▸ WORK INSTRUCTION
Could you print the full listing below, keeping each line identical?

..............................

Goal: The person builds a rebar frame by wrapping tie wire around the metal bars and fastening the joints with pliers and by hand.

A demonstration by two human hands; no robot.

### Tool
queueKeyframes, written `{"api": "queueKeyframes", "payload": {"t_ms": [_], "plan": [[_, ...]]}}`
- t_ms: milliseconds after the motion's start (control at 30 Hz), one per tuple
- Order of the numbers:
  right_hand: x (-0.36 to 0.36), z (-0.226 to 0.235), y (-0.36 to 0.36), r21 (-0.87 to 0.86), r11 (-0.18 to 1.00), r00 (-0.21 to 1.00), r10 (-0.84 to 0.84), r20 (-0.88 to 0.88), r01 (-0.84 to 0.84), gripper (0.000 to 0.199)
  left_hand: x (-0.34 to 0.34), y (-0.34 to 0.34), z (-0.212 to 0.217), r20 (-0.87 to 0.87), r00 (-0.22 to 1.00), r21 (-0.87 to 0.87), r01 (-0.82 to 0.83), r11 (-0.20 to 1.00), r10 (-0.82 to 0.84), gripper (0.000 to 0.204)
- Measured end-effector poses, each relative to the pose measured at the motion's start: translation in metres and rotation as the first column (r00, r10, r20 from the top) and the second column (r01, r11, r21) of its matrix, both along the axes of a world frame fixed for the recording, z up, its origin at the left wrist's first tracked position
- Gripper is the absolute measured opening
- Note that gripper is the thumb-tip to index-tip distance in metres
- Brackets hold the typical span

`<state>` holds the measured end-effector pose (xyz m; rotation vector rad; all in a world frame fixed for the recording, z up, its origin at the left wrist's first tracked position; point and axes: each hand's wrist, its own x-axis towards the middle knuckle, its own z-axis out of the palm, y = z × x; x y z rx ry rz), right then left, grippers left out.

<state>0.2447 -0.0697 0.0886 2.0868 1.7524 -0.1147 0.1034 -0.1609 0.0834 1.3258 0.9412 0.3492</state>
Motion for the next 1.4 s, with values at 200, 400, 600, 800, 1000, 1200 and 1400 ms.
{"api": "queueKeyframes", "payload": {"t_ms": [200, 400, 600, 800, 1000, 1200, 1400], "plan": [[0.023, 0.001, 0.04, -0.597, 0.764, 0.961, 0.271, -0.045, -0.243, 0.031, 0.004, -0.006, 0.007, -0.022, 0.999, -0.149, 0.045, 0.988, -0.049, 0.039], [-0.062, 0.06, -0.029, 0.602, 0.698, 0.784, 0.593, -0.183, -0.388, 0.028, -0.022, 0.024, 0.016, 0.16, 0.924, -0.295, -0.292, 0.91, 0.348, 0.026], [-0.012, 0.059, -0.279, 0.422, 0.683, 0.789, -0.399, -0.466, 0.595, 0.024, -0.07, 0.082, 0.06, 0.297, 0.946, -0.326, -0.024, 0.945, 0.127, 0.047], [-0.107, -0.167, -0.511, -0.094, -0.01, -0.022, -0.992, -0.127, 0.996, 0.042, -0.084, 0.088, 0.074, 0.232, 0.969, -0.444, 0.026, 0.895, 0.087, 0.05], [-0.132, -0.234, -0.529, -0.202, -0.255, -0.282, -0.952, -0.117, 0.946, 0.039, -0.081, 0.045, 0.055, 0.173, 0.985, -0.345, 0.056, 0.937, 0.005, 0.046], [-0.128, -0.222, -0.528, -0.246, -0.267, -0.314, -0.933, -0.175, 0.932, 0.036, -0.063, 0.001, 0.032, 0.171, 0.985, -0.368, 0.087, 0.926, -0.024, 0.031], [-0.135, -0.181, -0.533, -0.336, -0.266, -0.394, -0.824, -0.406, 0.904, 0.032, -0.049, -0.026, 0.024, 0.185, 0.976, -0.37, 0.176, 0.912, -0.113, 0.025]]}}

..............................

▸ OUTPUT OF THE EXERCISE
Goal: The person builds a rebar frame by wrapping tie wire around the metal bars and fastening the joints with pliers and by hand.

A demonstration by two human hands; no robot.

### Tool
queueKeyframes, written `{"api": "queueKeyframes", "payload": {"t_ms": [_], "plan": [[_, ...]]}}`
- t_ms: milliseconds after the motion's start (control at 30 Hz), one per tuple
- Order of the numbers:
  right_hand: x (-0.36 to 0.36), z (-0.226 to 0.235), y (-0.36 to 0.36), r21 (-0.87 to 0.86), r11 (-0.18 to 1.00), r00 (-0.21 to 1.00), r10 (-0.84 to 0.84), r20 (-0.88 to 0.88), r01 (-0.84 to 0.84), gripper (0.000 to 0.199)
  left_hand: x (-0.34 to 0.34), y (-0.34 to 0.34), z (-0.212 to 0.217), r20 (-0.87 to 0.87), r00 (-0.22 to 1.00), r21 (-0.87 to 0.87), r01 (-0.82 to 0.83), r11 (-0.20 to 1.00), r10 (-0.82 to 0.84), gripper (0.000 to 0.204)
- Measured end-effector poses, each relative to the pose measured at the motion's start: translation in metres and rotation as the first column (r00, r10, r20 from the top) and the second column (r01, r11, r21) of its matrix, both along the axes of a world frame fixed for the recording, z up, its origin at the left wrist's first tracked position
- Gripper is the absolute measured opening
- Note that gripper is the thumb-tip to index-tip distance in metres
- Brackets hold the typical span

`<state>` holds the measured end-effector pose (xyz m; rotation vector rad; all in a world frame fixed for the recording, z up, its origin at the left wrist's first tracked position; point and axes: each hand's wrist, its own x-axis towards the middle knuckle, its own z-axis out of the palm, y = z × x; x y z rx ry rz), right then left, grippers left out.

<state>0.2447 -0.0697 0.0886 2.0868 1.7524 -0.1147 0.1034 -0.1609 0.0834 1.3258 0.9412 0.3492</state>
Motion for the next 1.4 s, with values at 200, 400, 600, 800, 1000, 1200 and 1400 ms.
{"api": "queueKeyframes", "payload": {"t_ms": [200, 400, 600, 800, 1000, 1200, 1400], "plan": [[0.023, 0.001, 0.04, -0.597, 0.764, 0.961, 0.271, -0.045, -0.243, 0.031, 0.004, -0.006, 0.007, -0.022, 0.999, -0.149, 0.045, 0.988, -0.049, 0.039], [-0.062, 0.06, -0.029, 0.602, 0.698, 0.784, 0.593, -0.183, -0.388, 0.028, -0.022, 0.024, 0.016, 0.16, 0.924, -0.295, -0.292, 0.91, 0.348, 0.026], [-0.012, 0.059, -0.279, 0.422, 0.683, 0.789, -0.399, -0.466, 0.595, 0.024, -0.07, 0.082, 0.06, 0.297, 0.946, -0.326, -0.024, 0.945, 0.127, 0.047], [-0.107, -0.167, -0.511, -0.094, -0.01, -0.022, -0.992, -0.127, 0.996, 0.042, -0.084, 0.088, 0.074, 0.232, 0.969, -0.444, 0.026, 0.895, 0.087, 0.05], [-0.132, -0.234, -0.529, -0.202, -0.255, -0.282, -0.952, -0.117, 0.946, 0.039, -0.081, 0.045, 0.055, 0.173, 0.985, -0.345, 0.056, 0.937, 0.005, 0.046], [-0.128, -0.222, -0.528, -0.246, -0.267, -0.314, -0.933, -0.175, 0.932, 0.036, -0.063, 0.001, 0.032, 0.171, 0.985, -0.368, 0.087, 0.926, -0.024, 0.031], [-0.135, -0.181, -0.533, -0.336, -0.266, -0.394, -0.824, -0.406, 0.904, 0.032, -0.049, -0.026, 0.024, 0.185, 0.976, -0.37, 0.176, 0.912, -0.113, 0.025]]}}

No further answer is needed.